The first time I had a spark of inspiration for doing this exhibit and creating this work was during the rehearsals of a burlesque show called, “Black As Eye Wanna Be” It was a burlesque show that featured the work of Po Chop, one of the most amazing burlesque performers I have ever seen. She created a collaboration to produce this work and asked me to be one of her performers in the show. The essence of the show was about oppression and what it means to feel oppressed. It was through this process that I realized I was experiencing what burlesque is fully and completely. It was through this collaboration that I gained the most self confidence that transferred into all aspects of my life. I began to understand what it meant to be a part of a community, to be vulnerable in front of your peers and eventually an audience and what a true and meaningful collaboration of artists is like. I began to journal the process and through this experience I developed a drawing that I felt embodied our leader in this experience, Po Chop. I created a visual space for her to sit and pose and be that was inspired by a photo taken of her by fellow artist, M.C. Newman. After I designed the line work, I reached out to a local artist, a master glass etcher, Sean Felix, to teach me how to etch the image on glass. We collaborated on the piece and it was the first piece that came to life. He etched her into the home I created for her and the collaboration sparked energy to create more etched works. This energy was in direct alignment with what I was experiencing through the process of Black as Eye Wanna Be and working with Po Chop. It was as if the experience of collaborating for this show opened up some inspiration inside of me that has been a constant flow from then on out. I feel open, alive, and awake now and it was through the most vulnerable process I have ever been through.
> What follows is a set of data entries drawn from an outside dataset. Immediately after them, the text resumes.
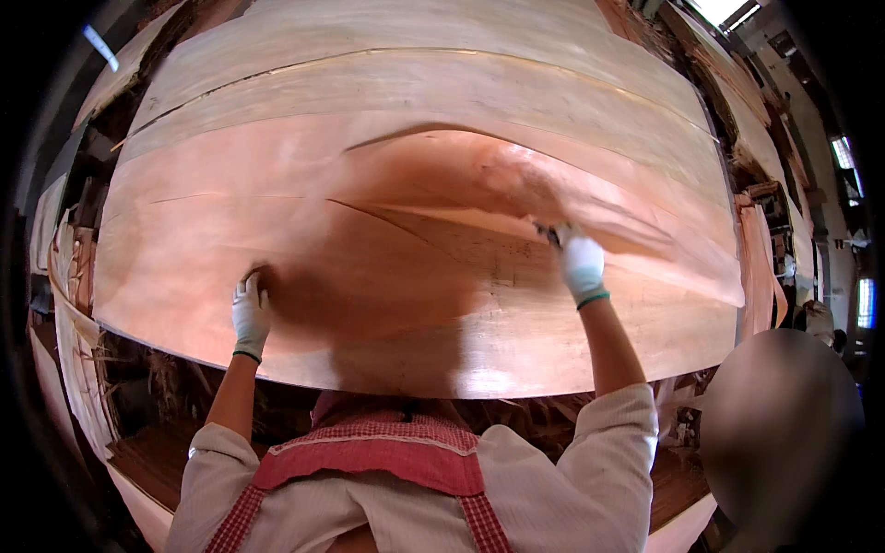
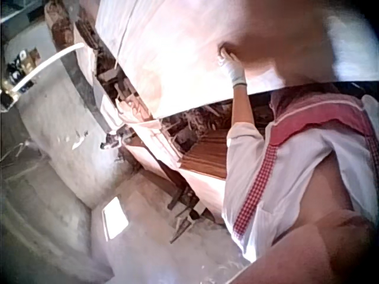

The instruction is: The person handles large, thin sheets of wood veneer in a workshop. They lift, flip, and stack the veneers, occasionally using a metal ruler to measure and mark the surface with a pen. The person also peels back layers of the veneer to inspect the surface underneath.

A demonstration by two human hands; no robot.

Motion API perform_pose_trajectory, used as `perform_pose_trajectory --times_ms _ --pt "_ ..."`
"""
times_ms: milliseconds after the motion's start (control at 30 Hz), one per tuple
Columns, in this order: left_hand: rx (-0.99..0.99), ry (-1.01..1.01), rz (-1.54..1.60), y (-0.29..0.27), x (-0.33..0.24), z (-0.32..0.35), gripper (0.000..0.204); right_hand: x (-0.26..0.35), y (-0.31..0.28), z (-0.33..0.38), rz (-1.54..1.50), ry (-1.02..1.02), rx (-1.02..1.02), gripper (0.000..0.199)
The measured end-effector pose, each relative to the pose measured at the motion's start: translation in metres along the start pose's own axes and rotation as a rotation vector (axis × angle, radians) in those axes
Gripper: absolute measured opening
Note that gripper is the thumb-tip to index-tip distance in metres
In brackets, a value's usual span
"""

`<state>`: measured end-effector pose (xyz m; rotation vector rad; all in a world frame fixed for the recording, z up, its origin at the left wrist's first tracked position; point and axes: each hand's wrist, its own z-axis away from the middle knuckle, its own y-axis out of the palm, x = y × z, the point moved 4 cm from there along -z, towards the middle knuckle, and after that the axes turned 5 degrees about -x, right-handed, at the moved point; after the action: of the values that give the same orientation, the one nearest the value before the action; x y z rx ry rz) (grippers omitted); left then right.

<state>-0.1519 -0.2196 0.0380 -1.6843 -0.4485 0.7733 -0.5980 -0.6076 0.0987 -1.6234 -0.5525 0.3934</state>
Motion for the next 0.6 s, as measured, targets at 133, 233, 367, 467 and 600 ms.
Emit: perform_pose_trajectory --times_ms 133,233,367,467,600 --pt "-0.029 0.036 -0.009 0.007 0.000 -0.002 0.041 -0.007 -0.034 -0.056 0.072 -0.070 -0.075 0.024" --pt "-0.018 0.043 -0.016 0.010 -0.002 -0.003 0.041 -0.004 -0.048 -0.103 0.130 0.001 -0.049 0.024" --pt "-0.051 0.056 -0.015 0.013 0.004 0.002 0.041 0.011 -0.059 -0.170 0.095 -0.001 -0.123 0.028" --pt "-0.018 0.045 0.042 0.003 0.002 -0.004 0.039 -0.007 -0.052 -0.218 -0.086 -0.055 -0.354 0.027" --pt "0.035 -0.111 -0.030 -0.003 -0.015 -0.013 0.029 -0.045 -0.054 -0.249 -0.333 0.155 -0.475 0.034"
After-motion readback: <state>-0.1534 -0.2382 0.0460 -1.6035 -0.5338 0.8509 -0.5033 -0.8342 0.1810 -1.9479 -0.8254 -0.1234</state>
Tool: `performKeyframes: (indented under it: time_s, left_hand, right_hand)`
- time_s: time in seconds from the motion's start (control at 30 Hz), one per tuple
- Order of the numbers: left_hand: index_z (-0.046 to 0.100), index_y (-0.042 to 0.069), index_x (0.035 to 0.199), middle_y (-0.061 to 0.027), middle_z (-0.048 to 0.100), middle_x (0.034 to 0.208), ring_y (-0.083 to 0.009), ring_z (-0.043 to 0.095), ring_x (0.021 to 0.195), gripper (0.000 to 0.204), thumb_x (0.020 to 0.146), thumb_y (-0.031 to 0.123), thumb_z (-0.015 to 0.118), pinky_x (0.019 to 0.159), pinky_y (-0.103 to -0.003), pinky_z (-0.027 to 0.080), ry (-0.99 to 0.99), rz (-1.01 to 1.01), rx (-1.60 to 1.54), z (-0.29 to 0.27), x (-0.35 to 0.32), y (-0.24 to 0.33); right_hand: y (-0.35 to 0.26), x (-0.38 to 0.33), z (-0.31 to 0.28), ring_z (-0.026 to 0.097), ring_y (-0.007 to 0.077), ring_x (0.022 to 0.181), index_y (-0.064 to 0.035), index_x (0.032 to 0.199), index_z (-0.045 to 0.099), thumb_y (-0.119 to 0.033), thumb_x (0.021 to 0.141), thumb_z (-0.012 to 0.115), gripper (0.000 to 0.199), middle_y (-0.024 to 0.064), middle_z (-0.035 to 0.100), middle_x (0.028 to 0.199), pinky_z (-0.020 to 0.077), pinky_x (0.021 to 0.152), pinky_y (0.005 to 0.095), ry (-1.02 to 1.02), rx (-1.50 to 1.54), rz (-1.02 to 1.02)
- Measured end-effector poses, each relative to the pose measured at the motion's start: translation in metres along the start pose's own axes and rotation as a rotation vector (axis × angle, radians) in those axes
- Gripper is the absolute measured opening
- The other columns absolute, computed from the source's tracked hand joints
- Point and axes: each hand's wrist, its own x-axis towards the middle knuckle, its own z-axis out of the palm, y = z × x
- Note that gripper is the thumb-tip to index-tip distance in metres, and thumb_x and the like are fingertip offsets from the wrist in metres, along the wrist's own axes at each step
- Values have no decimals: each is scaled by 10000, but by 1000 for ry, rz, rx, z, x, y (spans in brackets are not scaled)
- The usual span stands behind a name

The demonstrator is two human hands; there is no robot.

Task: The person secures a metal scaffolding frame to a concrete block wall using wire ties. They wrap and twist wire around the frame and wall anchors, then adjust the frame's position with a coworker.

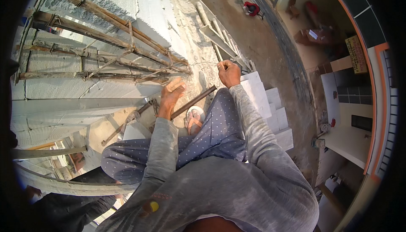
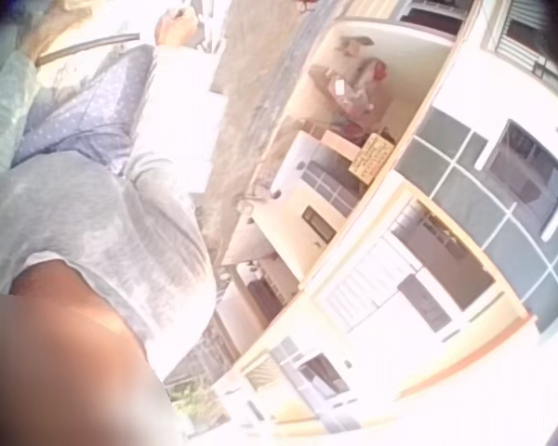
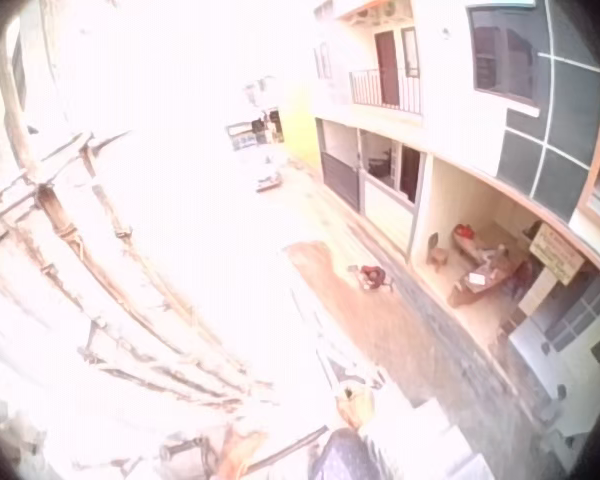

Burlesque gave me the strength to pay close attention to who I am and just be that person. Be that person in my art and in everyday life.
|
“Po Chop”, hand cut glass, etched portrait, 3ft x 5 ft.
Collaborations:
Photography: MC Newman Photography
Burlesque Performer Featured: Po Chop
Etching: Sean Felix
Photograph Credit: Mary-Clare Runchey
|
3) Anything else you’d like to say about this project or your artistic practice that you didn’t have a chance to talk about here?
I think the only thing that comes to mind is that I am constantly coming up with new ideas for how I think these glassworks can be. The more I work on them the more ideas I have for future works and find new ways that I can tell stories through this medium. I’m so excited to work through this process and really push myself to make the artwork better and bring more meaningful stories out through the pieces I created. It’s a humbling and energizing process to work through something that makes you want to keep working. I feel lucky that I am able to align my life with making art and grow as a person at the same time.
|
“Red Bone” hand cut glass, etched portrait, 3 ft. x 3 ft.
Collaborations:
Photography: Laura Nova, Mustache Jim
Burlesque Performer Featured: Red Bone Photo Credit: Mary-Clare Runchey
The show will open Friday, June 5th at R. Hanel Photography Studio, 119 N Peoria St., suite 3A,
with a reception open to the public from 6pm to 9pm. Additional viewing hours will be on Saturday, June 6th from 12 to 5pm with an artist talk starting at 2pm. More information on these events can be found on the gallery’s website, www.elephantroomgallery.com.